The energy savings programme will be finalised in September, Taloussanomat writes.

In total, the Senate Group is responsible for around 8,700 state buildings.

Youngsters on Marin

Prime Minister Sanna Marin (SDP) addressed her supporters on Wednesday at the market square in Lahti, and Helsingin Sanomat (siirryt toiseen palveluun) spoke with the people in attendance about the recent media attention on the PM's partying.

The young people present at the event seemed to support or at least understand Marin, HS writes, adding that many of them seemed to view her as a new kind of politician and prime minister, with whom it is natural to take selfies.

"She is perhaps the first politician that I can identify with on some level," 20-year-old Emmi Halsti told the paper.

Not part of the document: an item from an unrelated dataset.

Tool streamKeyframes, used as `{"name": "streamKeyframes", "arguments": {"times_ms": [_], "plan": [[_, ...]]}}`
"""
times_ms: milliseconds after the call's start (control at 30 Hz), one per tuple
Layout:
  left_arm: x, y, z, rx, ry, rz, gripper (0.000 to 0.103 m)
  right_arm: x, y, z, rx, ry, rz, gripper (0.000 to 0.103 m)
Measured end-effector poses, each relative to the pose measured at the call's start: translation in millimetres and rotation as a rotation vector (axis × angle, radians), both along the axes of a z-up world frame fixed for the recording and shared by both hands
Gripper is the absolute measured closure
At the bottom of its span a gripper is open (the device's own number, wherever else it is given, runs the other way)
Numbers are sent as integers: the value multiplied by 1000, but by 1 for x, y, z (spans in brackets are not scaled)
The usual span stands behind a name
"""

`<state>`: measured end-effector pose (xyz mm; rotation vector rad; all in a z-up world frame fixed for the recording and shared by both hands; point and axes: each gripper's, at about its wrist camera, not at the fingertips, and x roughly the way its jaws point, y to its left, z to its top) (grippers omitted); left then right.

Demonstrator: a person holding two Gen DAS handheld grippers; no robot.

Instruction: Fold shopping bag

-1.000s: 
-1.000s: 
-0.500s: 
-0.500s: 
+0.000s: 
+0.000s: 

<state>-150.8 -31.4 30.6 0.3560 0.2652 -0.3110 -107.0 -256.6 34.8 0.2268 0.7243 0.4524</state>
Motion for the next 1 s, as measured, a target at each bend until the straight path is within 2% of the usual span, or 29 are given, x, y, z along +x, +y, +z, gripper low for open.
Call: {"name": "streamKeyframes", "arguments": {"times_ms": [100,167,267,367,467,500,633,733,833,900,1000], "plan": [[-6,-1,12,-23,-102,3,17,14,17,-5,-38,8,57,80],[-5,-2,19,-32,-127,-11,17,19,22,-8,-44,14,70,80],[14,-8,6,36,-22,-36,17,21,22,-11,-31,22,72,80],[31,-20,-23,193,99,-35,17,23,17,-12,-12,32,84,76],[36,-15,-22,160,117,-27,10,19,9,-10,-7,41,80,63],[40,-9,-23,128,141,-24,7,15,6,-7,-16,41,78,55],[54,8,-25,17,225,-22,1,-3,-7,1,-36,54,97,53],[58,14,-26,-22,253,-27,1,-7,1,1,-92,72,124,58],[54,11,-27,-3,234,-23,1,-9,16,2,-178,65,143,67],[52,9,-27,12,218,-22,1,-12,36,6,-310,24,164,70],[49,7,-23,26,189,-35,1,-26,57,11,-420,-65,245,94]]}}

Mariel Okas and Iita Laakkonen, both 17, said they felt the same way and were tired of the controversy surrounding Marin's partying.

"Of course, everyone is entitled to their opinion, but the older age groups are perhaps a bit obsessive with this stuff," Okas said.

Meanwhile 21-year-old Jaakko Martikainen told the paper that although he thinks Marin is a competent leader, she should perhaps choose her friends more carefully.

"She's doing a good job, but when her friends publish such pictures without considering the prime minister's position, maybe it says something about Marin's judgement," Martikainen said, adding that he is also highly critical of the media's role in the matter. In his view, the whole thing has become far too big of a story.

"It's a bit of a witch hunt again," Martikainen told HS.

Thermal autumn

Heavy rains in southern and central parts of Finland on Wednesday are expected to give way to warmer, sunnier days, Iltalehti reports (siirryt toiseen palveluun).

Although temperatures are expected to range from 20 to 25 degrees Celsius across much of the country on Thursday and Friday, the weather is set to change.

After the sunny spell, rain is forecast for many regions over the weekend. As temperatures dip, it is possible that Lapland's northernmost areas may experience the start of thermal autumn, IL writes.

"Next week already looks cool enough that we may be able to begin seeing the start of the thermal autumn in northernmost Lapland," Foreca meteorologist Jenna Salminen told the paper.

Thermal autumn is considered to have begun when average daily temperatures consistently fall below 10 degrees Celsius. Overnight frost warnings have already issued for parts of Lapland.